Obviously, the first thing I looked for was Konsole, the theme stuff on it is just awesome. Second thing was to dig up the run command dialog to get my urxvt+screen going. Further attempts to use the run dialog, proved that it was mostly a piece of krap. (Eye candy, but shitty to use; guess that is why there are terminal emulators.)

Closing the desktop folder viewer widget-thing was the third major action. Because I’m a person that hates having a desktop cluttered with icons (I prefer terminals :-), I like the idea very much, but since I have no immediate use for it, no need to have it taking screen realestate.

One thing that irked me, bringing up the help and control center entries on the applicaiton launcher (K-Menu?) loaded the ones from KDE 3.5.10, joy 8=). Oh wellk, it’s quite easy to remove or change them via the menu editor. In the case of khelpcenter, it seems it just finds the wrong documentation ^_^. Killing off the old thing and setting /usr/local/kde4/bin in PATH at the top of my ~/.xsession file, fixed access to the Control Panel. I must admit, I rather dislike KDE3 cruft in the menu – however you slice it

For years, I have wondered why some systems never turned on the NUMPAD by default, considering that I now do so much off a laptop; I can understand why, it’s a pain in the ass if when its unexpectedly on xD.

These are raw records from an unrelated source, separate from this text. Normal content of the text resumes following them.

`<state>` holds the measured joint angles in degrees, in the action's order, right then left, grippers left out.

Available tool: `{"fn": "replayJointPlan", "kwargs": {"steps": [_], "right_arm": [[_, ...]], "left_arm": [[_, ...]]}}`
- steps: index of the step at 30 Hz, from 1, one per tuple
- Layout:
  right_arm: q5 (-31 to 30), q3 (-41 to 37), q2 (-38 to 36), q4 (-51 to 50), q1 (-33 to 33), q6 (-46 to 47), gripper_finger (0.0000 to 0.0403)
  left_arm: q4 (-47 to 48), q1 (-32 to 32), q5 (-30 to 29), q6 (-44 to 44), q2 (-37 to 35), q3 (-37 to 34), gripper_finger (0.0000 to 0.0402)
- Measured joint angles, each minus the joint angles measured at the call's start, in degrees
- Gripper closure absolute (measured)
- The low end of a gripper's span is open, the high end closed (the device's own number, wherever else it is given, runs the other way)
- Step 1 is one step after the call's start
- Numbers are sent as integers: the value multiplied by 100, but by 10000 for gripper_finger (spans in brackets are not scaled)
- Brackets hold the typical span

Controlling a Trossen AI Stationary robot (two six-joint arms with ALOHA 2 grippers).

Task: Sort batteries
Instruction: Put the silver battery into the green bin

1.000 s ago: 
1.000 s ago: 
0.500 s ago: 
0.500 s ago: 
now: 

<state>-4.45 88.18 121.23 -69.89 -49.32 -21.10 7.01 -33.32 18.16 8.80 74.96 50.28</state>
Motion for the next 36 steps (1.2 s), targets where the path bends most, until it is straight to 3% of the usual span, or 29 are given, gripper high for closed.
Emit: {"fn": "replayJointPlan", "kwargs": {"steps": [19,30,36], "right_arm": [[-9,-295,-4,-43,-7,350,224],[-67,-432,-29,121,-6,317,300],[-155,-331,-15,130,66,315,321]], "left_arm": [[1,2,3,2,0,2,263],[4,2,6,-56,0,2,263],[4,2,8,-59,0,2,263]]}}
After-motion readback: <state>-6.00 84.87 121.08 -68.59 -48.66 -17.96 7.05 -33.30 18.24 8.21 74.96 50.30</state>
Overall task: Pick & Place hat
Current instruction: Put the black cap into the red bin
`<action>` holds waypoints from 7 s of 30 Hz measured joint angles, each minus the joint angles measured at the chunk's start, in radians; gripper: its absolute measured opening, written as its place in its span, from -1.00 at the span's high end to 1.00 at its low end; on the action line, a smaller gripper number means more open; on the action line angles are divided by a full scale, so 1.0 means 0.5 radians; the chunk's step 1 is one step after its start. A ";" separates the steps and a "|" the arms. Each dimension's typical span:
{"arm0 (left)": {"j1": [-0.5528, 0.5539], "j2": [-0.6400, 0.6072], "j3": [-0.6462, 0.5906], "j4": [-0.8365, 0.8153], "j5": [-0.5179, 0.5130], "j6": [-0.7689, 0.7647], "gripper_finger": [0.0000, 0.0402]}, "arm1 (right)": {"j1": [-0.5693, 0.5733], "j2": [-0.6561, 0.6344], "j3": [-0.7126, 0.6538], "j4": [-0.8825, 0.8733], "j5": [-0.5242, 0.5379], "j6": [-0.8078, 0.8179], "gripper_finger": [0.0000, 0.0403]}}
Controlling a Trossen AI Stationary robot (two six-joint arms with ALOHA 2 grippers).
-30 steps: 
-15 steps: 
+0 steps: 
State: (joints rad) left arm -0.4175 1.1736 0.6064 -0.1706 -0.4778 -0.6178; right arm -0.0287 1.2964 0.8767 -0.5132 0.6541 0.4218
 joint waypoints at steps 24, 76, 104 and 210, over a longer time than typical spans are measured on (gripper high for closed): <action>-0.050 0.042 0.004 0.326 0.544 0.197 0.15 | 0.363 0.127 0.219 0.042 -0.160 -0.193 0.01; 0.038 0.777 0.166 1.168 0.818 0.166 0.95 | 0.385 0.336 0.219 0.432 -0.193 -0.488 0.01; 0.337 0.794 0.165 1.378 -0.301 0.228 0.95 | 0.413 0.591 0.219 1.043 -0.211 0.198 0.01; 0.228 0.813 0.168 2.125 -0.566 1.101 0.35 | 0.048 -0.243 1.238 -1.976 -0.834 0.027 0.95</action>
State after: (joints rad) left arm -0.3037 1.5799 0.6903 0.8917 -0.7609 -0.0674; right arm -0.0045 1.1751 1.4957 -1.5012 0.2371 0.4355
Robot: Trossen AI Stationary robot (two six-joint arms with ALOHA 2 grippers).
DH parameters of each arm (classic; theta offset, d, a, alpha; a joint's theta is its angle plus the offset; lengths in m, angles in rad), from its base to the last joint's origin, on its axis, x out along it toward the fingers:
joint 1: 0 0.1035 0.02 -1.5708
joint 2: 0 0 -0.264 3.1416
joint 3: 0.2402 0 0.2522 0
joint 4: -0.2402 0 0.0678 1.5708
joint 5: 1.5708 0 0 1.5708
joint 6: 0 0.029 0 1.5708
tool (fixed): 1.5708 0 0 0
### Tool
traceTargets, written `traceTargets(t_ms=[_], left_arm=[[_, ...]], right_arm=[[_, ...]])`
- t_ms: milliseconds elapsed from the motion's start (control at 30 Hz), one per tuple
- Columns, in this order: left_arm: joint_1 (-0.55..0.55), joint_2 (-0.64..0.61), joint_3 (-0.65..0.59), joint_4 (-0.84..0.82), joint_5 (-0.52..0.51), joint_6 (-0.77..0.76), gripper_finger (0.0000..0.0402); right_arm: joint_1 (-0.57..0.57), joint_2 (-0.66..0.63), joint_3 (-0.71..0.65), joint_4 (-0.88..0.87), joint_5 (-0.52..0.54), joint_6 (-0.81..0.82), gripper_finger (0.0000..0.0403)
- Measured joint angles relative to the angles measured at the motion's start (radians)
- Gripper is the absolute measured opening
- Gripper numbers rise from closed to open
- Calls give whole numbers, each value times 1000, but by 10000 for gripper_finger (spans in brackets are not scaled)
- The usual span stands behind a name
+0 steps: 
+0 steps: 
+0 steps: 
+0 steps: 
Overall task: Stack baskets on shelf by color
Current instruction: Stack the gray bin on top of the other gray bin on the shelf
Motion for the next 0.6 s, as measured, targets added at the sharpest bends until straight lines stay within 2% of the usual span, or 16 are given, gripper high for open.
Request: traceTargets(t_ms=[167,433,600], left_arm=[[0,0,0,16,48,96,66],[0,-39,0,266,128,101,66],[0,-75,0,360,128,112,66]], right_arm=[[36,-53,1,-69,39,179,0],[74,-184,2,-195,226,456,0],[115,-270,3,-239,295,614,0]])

I generally feel that the whole Plasma and widget crazed stuff is a good element of KDE 4, but in all honestly, FVWM and Blackbox have just spoiled me something terrible.

It would appear, that KDE 4.2.2 is more or less ready for general usage, and unlike 4.0RC*, can actually be customized quite a lot to taste :-). For a little while, I was worried that Gnome might take the lead, and keep it… but I think by the time Gnome 3 hits, KDE 4 will be queen and king of the desktop environments, hehe. For those who desire eye candy, and have a machine capable of it; if you liked AERO, you ain’t seen nothing yet laddy. I think anyone who is still holding onto KDE 3 at home, should start migrating while the getting is good; and employ programming talent for bringing along any missing “Must haves” to the new desktop. I am not sure if it is really an improvement beyond the concepts, but hey, at least there is Okular!

The technologies that interest me most, are only Phonon and Kross — although I’m not likely to use either programming wise, beyond their stake in Qt (Qt has some form of Phonon, and has had a JavaScript’ish thing avail for awhile; and I wonder if kross will make it’s way in before Qt5, hehe)

As for me personally, well I’ve gone back to the Famous Virtual Window Manager version 2.5.27, old habits die hard 😉

Further testing of KDE 4.2.2 and later, will probably be through the Windows builds, rather then assaulting my poor stable laptop hehe.